In this comprehensive new guide, Robert Nasatir delves into the history of Cuba’s nueva trova and its legacy, providing context for the most popular songs of the past three decades.
Nasatir begins his journey in 1986, a pivotal moment for Cuban music. It was in this year that the Movimiento de la Nueva Trova was disbanded. This government organization provided support for many Cuban artists, who were then forced to improvise and innovate in their new reality. Nasatir shows how this period of instability led to a burst of creativity and retrospection.
Nasatir, who has spent twenty years studying Cuban song, covers:
- the influence of the Buena Vista Social Club on the island and off;
- the cultural effects of the austerity measures of the Special Period;
- the rise of the second generation of the nueva trova;
- the reputation these artists earned as the Jinetes del Apocalipsis, or the Horsemen of the Apocalypse; and
- the role they played as the critics and chroniclers of cultural transformation.
He also includes interviews with Gerardo Alfonso, Frank Delgado, Santiago Feliú, Samuel Águila, Ariel Díaz, and Charly Salgado. Nasatir discusses the ways they both continued and changed the troubadour tradition.
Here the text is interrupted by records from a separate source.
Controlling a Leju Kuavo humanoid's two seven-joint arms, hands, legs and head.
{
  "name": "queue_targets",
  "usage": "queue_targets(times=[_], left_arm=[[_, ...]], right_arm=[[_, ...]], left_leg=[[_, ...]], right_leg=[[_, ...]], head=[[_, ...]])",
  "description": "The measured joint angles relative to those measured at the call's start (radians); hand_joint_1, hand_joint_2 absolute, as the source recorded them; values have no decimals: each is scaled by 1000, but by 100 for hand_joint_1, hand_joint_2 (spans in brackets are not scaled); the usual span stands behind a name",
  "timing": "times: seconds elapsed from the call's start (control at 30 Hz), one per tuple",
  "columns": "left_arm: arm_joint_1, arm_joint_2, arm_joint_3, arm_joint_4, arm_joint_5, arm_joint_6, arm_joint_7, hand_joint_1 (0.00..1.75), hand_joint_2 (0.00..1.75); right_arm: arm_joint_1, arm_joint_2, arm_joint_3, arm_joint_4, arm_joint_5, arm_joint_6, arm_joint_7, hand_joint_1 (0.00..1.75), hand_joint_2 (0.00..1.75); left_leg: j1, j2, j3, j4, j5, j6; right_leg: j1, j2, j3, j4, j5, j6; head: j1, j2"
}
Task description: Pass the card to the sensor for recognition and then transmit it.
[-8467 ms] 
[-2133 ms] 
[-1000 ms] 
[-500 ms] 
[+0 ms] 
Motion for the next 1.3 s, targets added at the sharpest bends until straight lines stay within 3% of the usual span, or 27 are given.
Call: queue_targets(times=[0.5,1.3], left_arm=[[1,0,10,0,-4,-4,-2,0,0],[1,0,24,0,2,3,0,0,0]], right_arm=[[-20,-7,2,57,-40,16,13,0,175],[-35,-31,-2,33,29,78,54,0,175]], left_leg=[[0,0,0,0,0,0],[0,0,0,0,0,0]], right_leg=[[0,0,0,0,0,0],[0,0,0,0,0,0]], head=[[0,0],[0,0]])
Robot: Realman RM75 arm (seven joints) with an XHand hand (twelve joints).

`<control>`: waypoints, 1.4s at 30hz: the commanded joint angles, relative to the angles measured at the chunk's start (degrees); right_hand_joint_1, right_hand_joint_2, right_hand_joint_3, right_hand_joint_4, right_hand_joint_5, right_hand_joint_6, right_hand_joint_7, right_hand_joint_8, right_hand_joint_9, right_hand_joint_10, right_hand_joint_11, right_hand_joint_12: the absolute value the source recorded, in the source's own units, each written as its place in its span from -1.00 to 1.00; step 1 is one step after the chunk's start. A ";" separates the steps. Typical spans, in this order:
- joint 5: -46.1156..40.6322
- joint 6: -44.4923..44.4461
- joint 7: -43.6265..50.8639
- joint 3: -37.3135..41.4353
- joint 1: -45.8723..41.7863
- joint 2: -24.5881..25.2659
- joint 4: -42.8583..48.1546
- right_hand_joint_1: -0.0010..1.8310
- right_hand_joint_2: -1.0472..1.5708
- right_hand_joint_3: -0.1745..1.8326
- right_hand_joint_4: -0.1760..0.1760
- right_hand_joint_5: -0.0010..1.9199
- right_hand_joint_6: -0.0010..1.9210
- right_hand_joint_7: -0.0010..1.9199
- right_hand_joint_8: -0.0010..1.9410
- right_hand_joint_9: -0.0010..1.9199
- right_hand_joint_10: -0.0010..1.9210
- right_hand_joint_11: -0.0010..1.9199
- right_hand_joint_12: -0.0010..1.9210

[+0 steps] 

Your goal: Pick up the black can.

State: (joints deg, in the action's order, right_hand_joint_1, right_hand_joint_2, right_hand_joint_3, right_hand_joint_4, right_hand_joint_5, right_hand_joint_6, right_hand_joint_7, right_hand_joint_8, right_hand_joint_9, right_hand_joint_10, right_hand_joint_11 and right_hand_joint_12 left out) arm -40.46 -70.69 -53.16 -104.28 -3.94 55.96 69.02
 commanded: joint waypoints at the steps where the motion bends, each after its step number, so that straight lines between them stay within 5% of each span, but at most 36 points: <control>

Robert Nasatir has studied Cuban music for nearly twenty years. He received his doctorate in Spanish from Vanderbilt University and now lectures on Cuban arts and culture. He has also published numerous articles and translations, including Beyond Buena Vista: Contemporary Cuban Song (Cuban Beat Books Volume 1). Nasatir currently works as the World Languages Chair at Moorestown Friends School in New Jersey.